Testing Strategies — Deep Dive

Level: Intermediate Pre-reading: 09 · Deployment & Infrastructure

The Testing Pyramid

The testing pyramid is a framework for balancing test types by speed, cost, and coverage:

         /\
        /  \
       /E2E \        [Slow, Expensive, Few]
      /----- \
     /Contract\      [Medium, Moderate, More]
    /----------\
   / Integration\    [Faster, Cheaper, More]
  /--------------\
 /   Unit Tests   \  [Fast, Cheap, Many]
/------------------\

Type	Speed	Cost	Coverage	Ratio
Unit	< 100ms	Cheap	Narrow (1 function)	70%
Integration	100ms–1s	Moderate	Medium (service)	20%
Contract	< 1s	Moderate	API boundaries	5%
E2E	1s–10s	Expensive	Full system	5%

Anti-Pattern: Ice Cream Cone

         /\
        /  \
       /E2E \     [Many slow tests]
      /------\
     /  Few   \   [Expensive, brittle]
    /----------\
   /    Few     \
  /              \

This inverts the pyramid: expensive tests, slow feedback, high maintenance. Result: test suite becomes a burden; people skip tests locally; quality drops.

Unit Testing

Definition: Test a single function or class in isolation.

Characteristics

Scope: One function, one behavior
Speed: < 100ms per test
Isolation: Mock all dependencies; no I/O, no network
Framework: JUnit, Mockito (Java); Jest (JavaScript); pytest (Python)
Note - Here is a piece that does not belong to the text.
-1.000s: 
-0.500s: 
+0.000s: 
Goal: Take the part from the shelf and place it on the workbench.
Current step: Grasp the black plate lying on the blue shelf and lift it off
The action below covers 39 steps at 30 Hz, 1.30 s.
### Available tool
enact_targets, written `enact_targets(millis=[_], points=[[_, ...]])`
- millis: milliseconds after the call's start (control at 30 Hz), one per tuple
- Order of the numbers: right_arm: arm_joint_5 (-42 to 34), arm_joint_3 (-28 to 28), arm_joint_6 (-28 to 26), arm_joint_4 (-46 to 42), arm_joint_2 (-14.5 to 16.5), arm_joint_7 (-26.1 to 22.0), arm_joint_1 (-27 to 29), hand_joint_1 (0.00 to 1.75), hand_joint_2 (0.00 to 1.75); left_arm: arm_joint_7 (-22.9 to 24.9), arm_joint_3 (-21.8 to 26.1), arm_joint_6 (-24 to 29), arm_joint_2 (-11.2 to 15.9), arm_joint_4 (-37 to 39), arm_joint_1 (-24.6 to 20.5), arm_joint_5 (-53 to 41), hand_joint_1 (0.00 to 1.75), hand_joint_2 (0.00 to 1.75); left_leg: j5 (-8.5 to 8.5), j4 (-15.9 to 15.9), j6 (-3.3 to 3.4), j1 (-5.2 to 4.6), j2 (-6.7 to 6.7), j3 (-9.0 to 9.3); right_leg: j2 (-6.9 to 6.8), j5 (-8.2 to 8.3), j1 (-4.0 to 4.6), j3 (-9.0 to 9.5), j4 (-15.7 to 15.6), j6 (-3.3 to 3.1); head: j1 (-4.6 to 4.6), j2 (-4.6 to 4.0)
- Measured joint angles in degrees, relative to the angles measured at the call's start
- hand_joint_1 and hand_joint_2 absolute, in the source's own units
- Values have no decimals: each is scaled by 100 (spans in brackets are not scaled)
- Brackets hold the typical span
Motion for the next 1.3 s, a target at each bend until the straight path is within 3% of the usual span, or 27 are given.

Example: Order Service Discount Calculator

class DiscountCalculatorTest {

    @Test
    void applyDiscount_validCustomer_returnsDiscountedPrice() {
        // Arrange
        DiscountCalculator calc = new DiscountCalculator();
        double price = 100.0;
        Customer customer = new Customer("gold", 5); // gold tier, 5 years

        // Act
        double result = calc.applyDiscount(price, customer);

        // Assert
        assertEquals(85.0, result); // 15% off for gold tier
    }

    @Test
    void applyDiscount_newCustomer_noDiscount() {
        DiscountCalculator calc = new DiscountCalculator();
        Customer customer = new Customer("bronze", 0);
        assertEquals(100.0, calc.applyDiscount(100.0, customer));
    }
}

Best Practices

One assertion per test (or logically related assertions)
AAA pattern: Arrange, Act, Assert
Descriptive names: applyDiscount_validCustomer_returnsDiscountedPrice() not test1()
No test interdependencies: Each test should pass in isolation
Mock external dependencies: Database, HTTP clients, message queues

When NOT to Unit Test

Trivial getters/setters (unless enforcing validation)
Code that only configures frameworks (Spring beans)
Code already covered by integration tests

Integration Testing

Definition: Test multiple components working together; includes I/O and slow operations.

Characteristics

Scope: Service-to-database, service-to-service via HTTP
Speed: 100ms–1s per test
Setup: Real database, in-memory test database, or testcontainers
Framework: JUnit + Testcontainers (Java); pytest fixtures (Python); Jest + mock HTTP (JavaScript)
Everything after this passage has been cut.